→ **Exercise goal**: In the records below, some lines hold the word "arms". Copy each of those lines.

→ **Provided information**:

====

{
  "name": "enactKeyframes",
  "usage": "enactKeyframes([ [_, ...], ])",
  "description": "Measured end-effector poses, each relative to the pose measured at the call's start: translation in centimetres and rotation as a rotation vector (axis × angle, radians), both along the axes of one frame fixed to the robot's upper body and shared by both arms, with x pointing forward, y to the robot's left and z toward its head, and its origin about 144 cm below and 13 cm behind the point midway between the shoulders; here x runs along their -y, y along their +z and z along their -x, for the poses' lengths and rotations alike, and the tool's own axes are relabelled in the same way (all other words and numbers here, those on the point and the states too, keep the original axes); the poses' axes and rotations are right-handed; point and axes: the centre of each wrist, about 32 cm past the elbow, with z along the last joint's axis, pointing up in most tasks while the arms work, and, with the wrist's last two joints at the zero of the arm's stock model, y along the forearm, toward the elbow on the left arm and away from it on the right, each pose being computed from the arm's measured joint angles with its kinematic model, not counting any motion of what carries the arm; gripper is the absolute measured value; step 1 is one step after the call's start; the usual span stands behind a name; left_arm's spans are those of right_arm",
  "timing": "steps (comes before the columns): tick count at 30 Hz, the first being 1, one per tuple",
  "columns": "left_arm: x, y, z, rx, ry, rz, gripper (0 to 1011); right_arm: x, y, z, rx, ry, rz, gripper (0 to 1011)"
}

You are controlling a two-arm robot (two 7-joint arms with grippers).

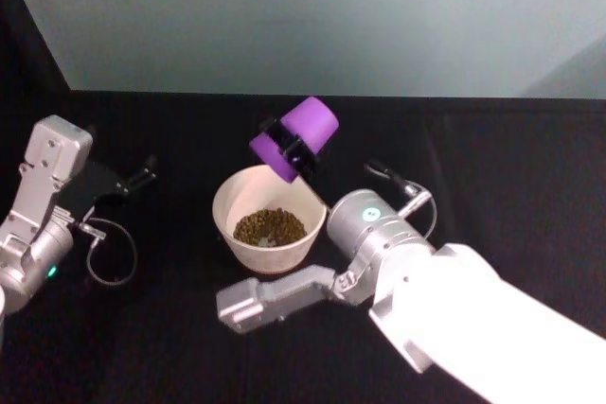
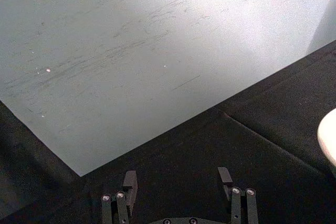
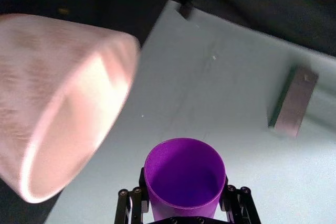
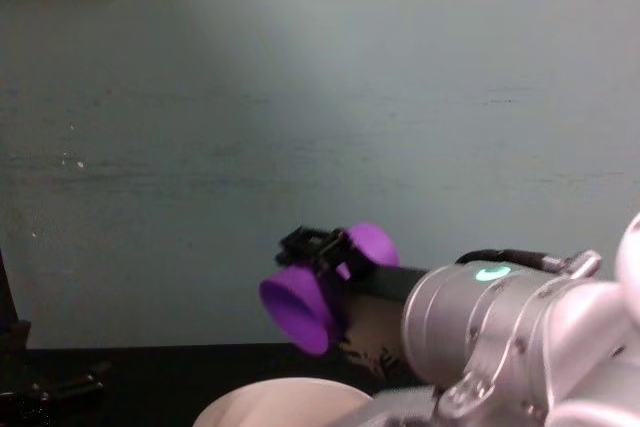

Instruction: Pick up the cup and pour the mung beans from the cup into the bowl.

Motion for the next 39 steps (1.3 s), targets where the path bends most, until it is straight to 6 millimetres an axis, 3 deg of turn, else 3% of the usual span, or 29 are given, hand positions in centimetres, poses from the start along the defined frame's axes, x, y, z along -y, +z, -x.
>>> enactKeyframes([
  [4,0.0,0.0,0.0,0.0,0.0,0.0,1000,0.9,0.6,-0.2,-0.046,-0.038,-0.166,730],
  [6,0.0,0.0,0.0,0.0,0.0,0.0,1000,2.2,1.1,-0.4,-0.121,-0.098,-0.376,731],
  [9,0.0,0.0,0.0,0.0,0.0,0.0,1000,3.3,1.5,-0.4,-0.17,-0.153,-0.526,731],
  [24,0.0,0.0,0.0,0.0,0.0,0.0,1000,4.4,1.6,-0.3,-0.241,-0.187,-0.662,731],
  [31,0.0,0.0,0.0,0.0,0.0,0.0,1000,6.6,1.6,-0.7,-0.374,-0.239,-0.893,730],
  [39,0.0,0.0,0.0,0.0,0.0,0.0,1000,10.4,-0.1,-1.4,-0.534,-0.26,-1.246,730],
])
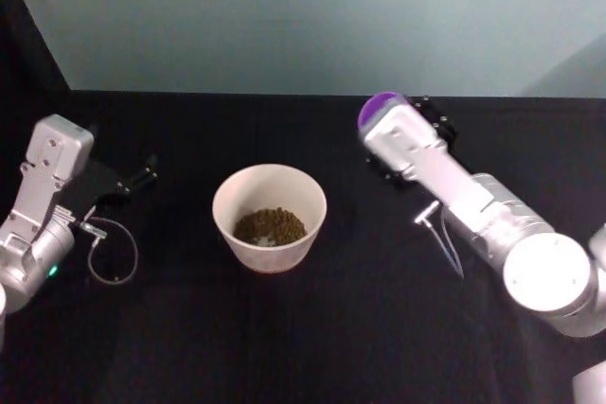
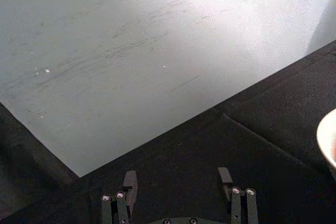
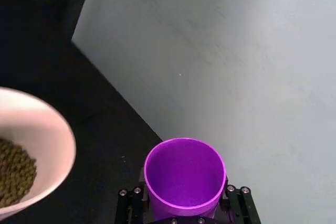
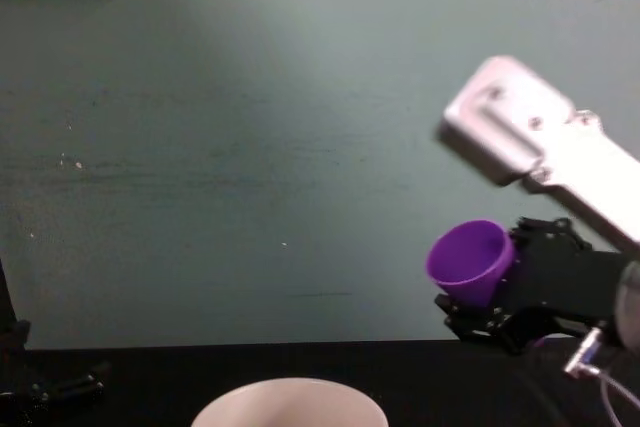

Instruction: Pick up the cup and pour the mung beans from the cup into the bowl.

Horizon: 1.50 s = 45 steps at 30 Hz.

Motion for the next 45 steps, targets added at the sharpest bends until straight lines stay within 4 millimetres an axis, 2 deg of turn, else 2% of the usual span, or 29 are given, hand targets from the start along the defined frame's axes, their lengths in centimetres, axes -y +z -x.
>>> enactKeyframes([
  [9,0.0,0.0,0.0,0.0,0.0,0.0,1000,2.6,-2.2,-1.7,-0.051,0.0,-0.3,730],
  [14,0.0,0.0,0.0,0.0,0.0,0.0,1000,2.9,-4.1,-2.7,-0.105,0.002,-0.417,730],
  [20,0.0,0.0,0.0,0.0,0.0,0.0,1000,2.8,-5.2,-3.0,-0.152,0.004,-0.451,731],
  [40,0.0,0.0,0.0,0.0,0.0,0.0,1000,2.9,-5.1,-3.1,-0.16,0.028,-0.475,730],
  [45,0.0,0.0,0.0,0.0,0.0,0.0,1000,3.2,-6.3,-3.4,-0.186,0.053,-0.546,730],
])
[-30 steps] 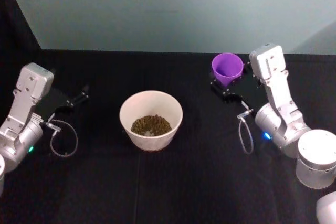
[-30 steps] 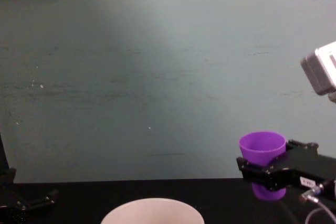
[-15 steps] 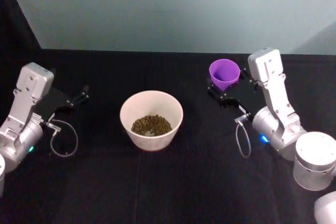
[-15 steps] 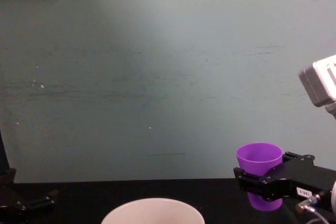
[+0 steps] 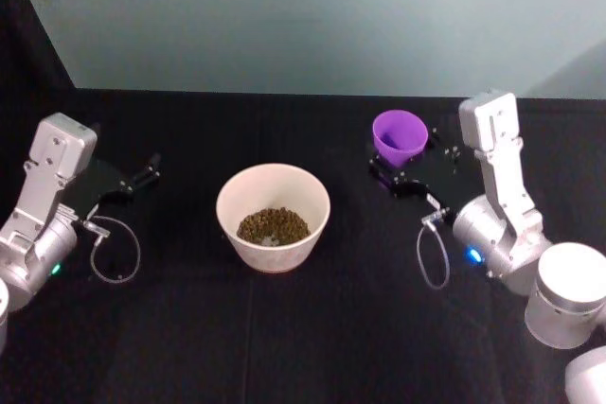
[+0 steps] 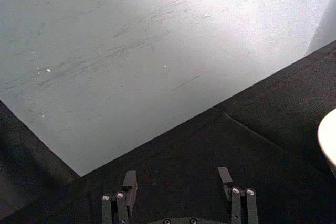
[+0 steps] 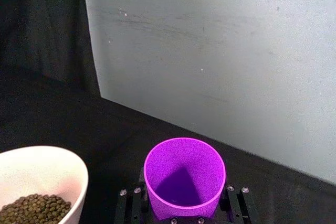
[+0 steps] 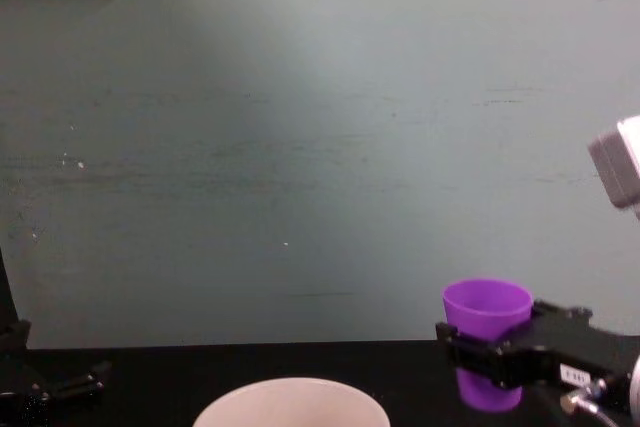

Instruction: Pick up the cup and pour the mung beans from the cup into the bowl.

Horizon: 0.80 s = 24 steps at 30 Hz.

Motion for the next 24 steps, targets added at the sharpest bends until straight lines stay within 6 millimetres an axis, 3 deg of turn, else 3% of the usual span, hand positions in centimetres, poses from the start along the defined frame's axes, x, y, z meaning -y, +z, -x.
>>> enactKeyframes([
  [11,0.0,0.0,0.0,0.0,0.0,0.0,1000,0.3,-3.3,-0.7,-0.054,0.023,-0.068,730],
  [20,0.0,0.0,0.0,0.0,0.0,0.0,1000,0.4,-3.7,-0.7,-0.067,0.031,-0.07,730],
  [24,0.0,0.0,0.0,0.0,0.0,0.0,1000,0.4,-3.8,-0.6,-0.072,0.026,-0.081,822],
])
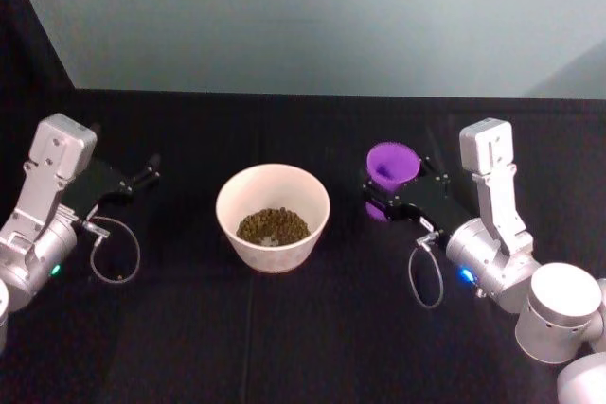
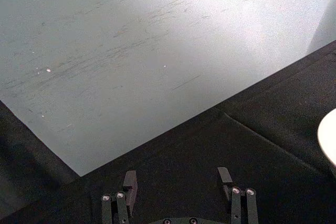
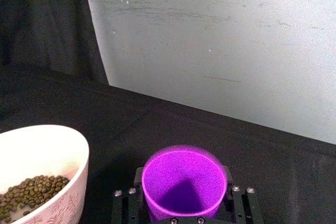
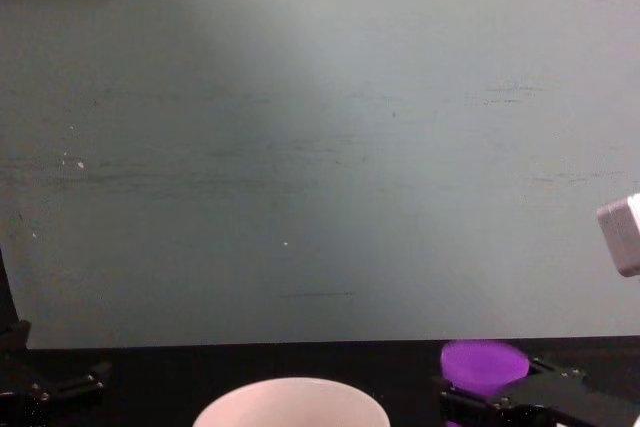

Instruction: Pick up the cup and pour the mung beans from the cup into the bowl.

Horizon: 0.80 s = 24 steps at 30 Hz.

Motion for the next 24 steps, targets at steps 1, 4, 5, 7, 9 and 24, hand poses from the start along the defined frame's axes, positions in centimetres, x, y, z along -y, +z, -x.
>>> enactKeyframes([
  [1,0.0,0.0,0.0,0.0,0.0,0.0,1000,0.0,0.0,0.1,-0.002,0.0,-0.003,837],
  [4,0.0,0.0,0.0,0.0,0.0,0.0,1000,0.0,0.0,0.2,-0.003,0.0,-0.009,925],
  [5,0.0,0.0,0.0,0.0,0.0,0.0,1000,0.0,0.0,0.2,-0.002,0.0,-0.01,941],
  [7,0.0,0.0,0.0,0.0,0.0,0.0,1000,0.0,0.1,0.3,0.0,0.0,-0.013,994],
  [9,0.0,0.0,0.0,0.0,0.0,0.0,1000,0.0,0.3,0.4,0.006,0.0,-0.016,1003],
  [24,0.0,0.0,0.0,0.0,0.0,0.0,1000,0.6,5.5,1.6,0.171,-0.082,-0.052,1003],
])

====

→ **Solution to this task**:
  "description": "Measured end-effector poses, each relative to the pose measured at the call's start: translation in centimetres and rotation as a rotation vector (axis × angle, radians), both along the axes of one frame fixed to the robot's upper body and shared by both arms, with x pointing forward, y to the robot's left and z toward its head, and its origin about 144 cm below and 13 cm behind the point midway between the shoulders; here x runs along their -y, y along their +z and z along their -x, for the poses' lengths and rotations alike, and the tool's own axes are relabelled in the same way (all other words and numbers here, those on the point and the states too, keep the original axes); the poses' axes and rotations are right-handed; point and axes: the centre of each wrist, about 32 cm past the elbow, with z along the last joint's axis, pointing up in most tasks while the arms work, and, with the wrist's last two joints at the zero of the arm's stock model, y along the forearm, toward the elbow on the left arm and away from it on the right, each pose being computed from the arm's measured joint angles with its kinematic model, not counting any motion of what carries the arm; gripper is the absolute measured value; step 1 is one step after the call's start; the usual span stands behind a name; left_arm's spans are those of right_arm",
You are controlling a two-arm robot (two 7-joint arms with grippers).

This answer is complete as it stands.